■ AIM OF THE EXERCISE:
Look through the data below for the line with "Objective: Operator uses", and transcribe it exactly together with each line after it up to and including the line with "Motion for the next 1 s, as". Give nothing else.

+ + + + + + +

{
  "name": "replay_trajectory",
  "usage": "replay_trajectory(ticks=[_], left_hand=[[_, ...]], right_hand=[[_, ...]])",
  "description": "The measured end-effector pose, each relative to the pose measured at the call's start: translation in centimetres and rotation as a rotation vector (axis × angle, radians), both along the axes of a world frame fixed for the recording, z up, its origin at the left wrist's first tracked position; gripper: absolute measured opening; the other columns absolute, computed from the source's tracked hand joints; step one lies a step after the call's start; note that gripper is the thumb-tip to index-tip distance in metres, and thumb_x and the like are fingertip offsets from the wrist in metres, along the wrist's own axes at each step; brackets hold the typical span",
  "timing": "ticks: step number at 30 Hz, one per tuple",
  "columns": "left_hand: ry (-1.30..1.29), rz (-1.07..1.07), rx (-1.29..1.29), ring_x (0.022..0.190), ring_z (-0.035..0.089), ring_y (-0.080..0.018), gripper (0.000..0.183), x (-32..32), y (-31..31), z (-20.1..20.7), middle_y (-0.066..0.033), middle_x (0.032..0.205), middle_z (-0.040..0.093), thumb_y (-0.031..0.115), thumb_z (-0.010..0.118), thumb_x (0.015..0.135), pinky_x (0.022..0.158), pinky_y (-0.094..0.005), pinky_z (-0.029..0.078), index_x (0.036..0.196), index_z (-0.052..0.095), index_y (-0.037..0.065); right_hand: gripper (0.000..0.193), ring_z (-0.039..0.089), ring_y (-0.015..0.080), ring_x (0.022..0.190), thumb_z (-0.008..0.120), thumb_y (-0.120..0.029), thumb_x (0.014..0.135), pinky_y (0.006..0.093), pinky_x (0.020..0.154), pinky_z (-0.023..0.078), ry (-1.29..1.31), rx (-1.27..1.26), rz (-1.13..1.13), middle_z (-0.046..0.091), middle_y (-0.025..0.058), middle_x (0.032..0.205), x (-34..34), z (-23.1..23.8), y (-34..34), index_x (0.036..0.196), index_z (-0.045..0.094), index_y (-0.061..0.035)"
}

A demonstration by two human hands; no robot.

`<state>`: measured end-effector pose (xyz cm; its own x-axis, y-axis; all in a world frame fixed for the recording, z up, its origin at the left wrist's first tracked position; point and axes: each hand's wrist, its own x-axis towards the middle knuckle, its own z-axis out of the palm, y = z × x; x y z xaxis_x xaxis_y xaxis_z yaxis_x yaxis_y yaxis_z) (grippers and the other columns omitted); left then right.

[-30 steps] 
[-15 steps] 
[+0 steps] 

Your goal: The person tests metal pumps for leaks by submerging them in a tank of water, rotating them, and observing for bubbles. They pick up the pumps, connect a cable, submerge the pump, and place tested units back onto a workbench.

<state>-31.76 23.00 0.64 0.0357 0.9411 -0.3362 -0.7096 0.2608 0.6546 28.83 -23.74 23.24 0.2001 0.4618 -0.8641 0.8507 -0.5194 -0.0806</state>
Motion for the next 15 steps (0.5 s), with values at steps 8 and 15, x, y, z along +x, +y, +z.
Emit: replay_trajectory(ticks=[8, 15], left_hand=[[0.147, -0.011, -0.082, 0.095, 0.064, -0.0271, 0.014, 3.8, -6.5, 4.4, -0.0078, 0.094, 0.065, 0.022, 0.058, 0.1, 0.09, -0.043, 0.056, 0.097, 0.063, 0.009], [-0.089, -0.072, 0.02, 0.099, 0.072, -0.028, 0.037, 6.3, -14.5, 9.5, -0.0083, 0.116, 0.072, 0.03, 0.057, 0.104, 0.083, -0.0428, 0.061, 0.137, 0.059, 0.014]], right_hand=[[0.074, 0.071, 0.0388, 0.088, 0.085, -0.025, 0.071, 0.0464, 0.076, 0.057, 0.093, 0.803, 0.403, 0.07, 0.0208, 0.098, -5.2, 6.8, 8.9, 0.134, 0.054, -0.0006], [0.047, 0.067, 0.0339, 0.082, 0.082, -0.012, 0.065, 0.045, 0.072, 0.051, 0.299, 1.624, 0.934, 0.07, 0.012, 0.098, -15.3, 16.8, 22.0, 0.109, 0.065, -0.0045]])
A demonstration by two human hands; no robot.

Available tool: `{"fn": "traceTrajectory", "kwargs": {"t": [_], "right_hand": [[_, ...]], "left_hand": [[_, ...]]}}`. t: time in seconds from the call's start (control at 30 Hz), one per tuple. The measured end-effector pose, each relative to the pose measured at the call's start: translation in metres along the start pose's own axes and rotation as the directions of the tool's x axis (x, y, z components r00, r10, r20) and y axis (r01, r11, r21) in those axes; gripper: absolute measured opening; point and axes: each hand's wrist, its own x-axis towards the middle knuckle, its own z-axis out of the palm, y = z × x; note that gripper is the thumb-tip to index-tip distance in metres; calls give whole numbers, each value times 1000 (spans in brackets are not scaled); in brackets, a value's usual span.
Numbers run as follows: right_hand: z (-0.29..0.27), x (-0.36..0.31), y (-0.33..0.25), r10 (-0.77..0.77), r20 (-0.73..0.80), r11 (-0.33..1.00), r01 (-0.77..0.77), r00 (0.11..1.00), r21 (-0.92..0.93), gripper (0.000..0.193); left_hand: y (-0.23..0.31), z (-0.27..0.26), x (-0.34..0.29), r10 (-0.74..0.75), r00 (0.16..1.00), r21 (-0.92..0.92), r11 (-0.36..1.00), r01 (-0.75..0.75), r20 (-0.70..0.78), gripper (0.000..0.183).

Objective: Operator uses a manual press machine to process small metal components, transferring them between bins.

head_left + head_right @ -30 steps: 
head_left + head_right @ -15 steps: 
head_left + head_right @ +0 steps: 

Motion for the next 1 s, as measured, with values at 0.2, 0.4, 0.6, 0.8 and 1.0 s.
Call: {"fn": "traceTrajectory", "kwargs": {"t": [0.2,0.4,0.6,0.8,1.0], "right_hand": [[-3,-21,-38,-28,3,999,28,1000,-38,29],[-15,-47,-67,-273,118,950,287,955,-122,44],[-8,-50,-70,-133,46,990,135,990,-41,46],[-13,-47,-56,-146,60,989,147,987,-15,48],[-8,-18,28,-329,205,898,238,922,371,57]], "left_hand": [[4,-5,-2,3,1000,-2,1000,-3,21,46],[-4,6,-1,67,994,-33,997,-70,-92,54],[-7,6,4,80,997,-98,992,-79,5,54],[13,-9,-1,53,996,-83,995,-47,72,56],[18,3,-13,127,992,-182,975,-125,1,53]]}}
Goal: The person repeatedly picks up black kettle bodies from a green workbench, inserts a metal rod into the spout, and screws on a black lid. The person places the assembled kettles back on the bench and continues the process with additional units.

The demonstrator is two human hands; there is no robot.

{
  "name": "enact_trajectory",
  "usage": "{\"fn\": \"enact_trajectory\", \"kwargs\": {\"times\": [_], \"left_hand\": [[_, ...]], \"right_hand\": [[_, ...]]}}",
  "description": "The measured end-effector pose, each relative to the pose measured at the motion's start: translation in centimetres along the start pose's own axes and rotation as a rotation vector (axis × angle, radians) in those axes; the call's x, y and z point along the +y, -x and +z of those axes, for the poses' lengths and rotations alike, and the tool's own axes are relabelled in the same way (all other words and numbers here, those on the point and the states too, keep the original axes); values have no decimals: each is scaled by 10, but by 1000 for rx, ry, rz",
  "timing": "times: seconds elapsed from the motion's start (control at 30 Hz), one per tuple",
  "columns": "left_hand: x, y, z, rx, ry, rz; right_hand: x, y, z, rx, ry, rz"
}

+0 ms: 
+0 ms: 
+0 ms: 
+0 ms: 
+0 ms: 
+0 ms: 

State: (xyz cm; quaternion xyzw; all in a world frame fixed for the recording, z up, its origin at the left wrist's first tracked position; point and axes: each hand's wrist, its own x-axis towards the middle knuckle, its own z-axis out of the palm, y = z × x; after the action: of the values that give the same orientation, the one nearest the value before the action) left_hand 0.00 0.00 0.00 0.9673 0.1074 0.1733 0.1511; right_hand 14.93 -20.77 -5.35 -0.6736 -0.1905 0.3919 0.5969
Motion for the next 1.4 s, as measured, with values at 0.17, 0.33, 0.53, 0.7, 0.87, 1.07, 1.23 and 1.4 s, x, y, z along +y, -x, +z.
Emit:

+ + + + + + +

■ EXPECTED ANSWER:
Objective: Operator uses a manual press machine to process small metal components, transferring them between bins.

head_left + head_right @ -30 steps: 
head_left + head_right @ -15 steps: 
head_left + head_right @ +0 steps: 

Motion for the next 1 s, as measured, with values at 0.2, 0.4, 0.6, 0.8 and 1.0 s.

Nothing else remains in this exercise.